Zitat von "vicente.botet" <vicente.botet_at_[hidden]>:

>>> There are two main ways to manage with user exceptions:
>>> * exceptions commit transactions - corresponds to the current C++ behavior
>>> * exceptions abort on exit - corresponds to rollback
>> I think we should look at this from the user's perspective first and
>> why he would use either of those ways to manage exceptions.
>> this guideline on exception safety can help us a lot in this I think:
>> by the definitions of section 3 there, transactions are nothing more
>> than a vehicle to achieve the "strong" exception guarantee.
>> using "exceptions commit transactions" by your definitino above (which
>> imho does not correspond to current c++ behaviour, if you follow
>> exception guidelines) would mean that you intentionally only use a
>> "basic" exception guarantee for a certain function/transaction scope.
>> why would that be desirable?
>> as section 5 of david abrahams' paper notes, "From a client's
>> point-of-view, the strongest possible level of safety would be
>> ideal.", and then goes on with considerations on when to accept a
>> "basic" guarantee for performance reasons.
>> these don't apply for us, as we already impose the overhead described
>> in paragraph 2 on every operation.
> I would make a difference between nested transactions and root transactions.
> * When a nested transaction throws a user exception the user can
> handle this exception between the root transaction and the nested
> transaction. The question is which state of the transaction will be
> the better to let the user to manage with the user exception? If the
> nested transaction is rollback the user is unable to know the state
> of the system when the exception was thrown. But if the transaction
> is commited, the user will have access to the state as it was when
> the exception was thrown.

doesn't STM completely roll back an aborted nested transaction so that
the root transaction can be committed as if the nested transaction
never happened? it should.


assert(tx_a == 0);



       throw 5;
   assert(tx_a == 1);

assert(tx_a == 1);

the inner transaction scope has exactly the same behaviour as any
other function with a "strong" exception guarantee. I don't see a
difference between nested and root transactions.

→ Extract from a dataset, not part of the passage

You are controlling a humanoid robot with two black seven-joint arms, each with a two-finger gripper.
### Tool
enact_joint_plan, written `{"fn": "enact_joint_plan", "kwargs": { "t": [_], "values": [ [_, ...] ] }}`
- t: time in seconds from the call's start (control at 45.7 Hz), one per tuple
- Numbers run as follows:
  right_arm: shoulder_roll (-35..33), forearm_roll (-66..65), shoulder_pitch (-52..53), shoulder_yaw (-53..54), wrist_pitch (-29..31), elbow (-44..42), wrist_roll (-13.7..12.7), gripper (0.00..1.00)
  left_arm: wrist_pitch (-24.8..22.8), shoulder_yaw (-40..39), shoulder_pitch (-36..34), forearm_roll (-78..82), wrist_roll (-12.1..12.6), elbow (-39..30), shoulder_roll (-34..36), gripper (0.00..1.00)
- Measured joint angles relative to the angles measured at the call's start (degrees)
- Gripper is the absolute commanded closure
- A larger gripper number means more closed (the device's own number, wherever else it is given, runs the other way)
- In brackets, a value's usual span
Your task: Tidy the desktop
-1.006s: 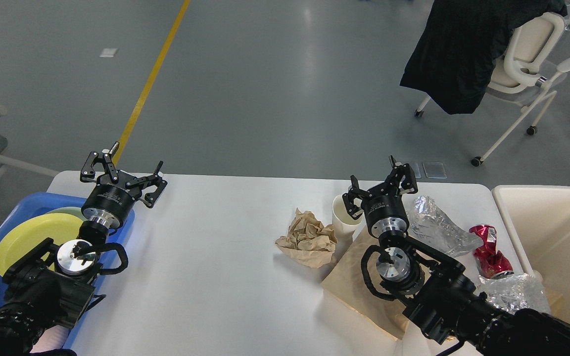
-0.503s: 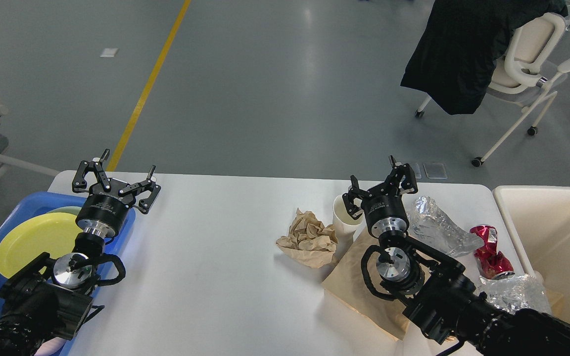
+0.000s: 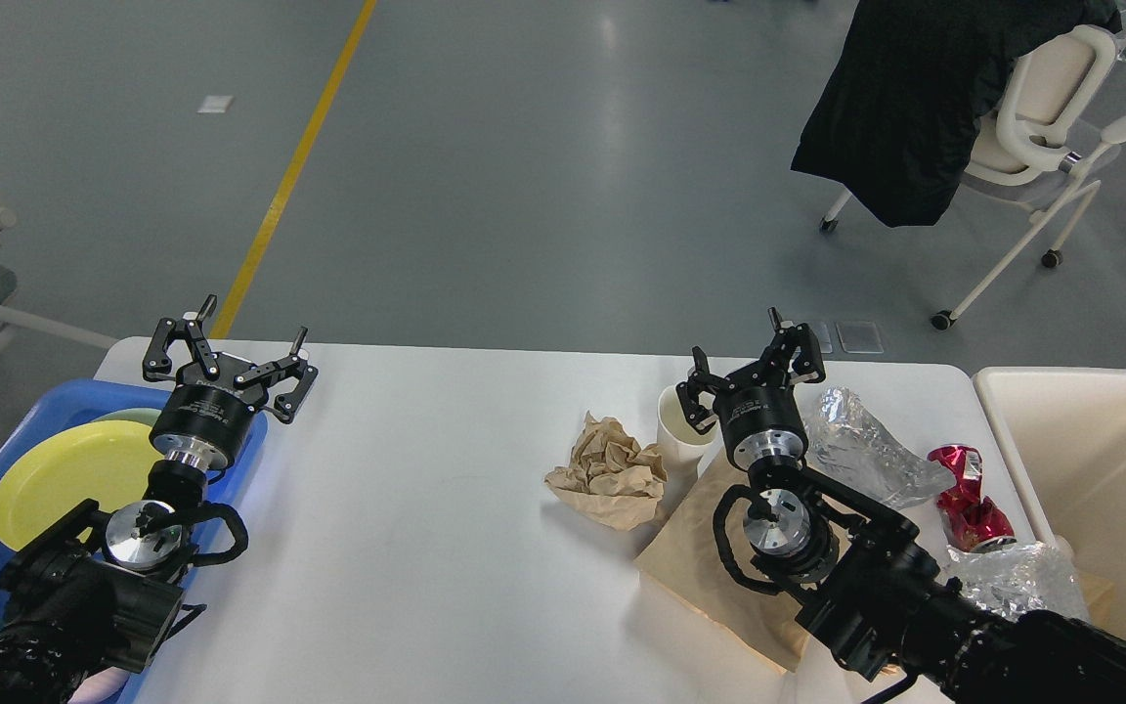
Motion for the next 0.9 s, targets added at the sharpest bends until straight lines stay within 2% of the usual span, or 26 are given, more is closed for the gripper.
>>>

> The fact that the functions including nested transactions doesn't
> satisfy even "The basic guarantee: that the invariants of the
> component are preserved, and no resources are leaked." it is not
> important as the action has not been commited completly, as only the
> root transaction will realize the visible commit.

it satisfies the strong guarantee from the viewpoint of the user, i.e.
from inside the (still running) root transaction.
that the root transaction is not yet published to other threads or to
a persistent state doesn't matter, does it?